Abstract Colorectal cancer (CRC) is one of the most common malignant tumors with a poor prognosis. Long noncoding RNAs (lncRNAs) were reported to play a vital role in regulating the progression of cancers and had been become the focus of intense research in cancer biology. Meanwhile, LINC01134 functions as an oncogene in many cancers, but the possible roles and mechanisms in the occurrence and development of CRC are still unclear. This study aimed to explore the biological mechanism of LINC01134 in the progression of CRC. First, we found LINC01134 was highly expressed in CRC tissues and associated with worse clinical stages and poor prognosis, which was in line with that in CRC cell lines. Functional experiments indicated that silencing of LINC01134 attenuated CRC cells proliferation and induced the apoptosis both in vitro and in vivo. Mechanistically, weighted gene co-expression analysis identified that LINC01134 was positively related to SLC1A5, which was also upregulated and associated with poor prognosis in CRC. Going further, RNA–RNA interaction in vitro analysis and analysis of mRNA stability indicated that LINC01134 could directly bind to SLC1A5 mRNA and enhance SLC1A5 mRNA stability.
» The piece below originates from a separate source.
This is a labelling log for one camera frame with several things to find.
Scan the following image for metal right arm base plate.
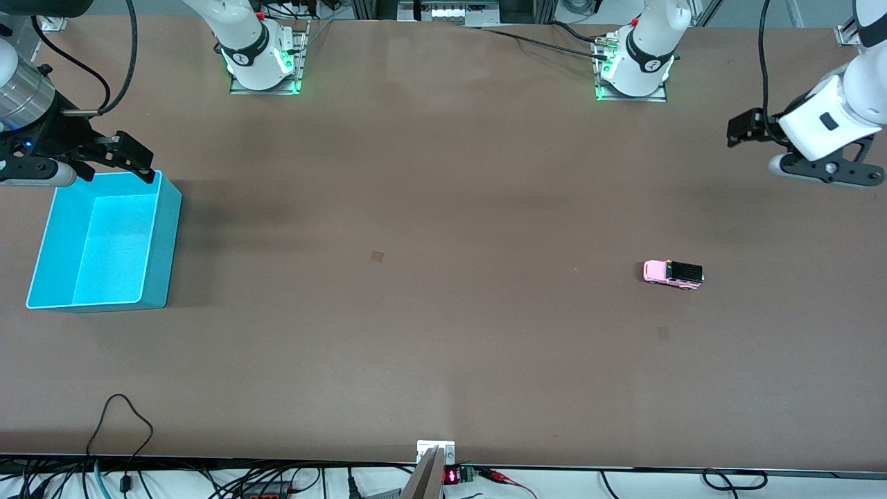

Notably, silencing of SLC1A5 could partly reverse the promotion effect of LINC01134 overexpression on proliferation and the inhibitory effect on cells apoptosis in CRC cells. Our findings showed that LINC01134 acted as an oncogene in CRC via directly binding to SLC1A5 mRNA and enhancing SLC1A5 mRNA stability, which suggested that LINC01134 might act as a promising therapeutic target for CRC.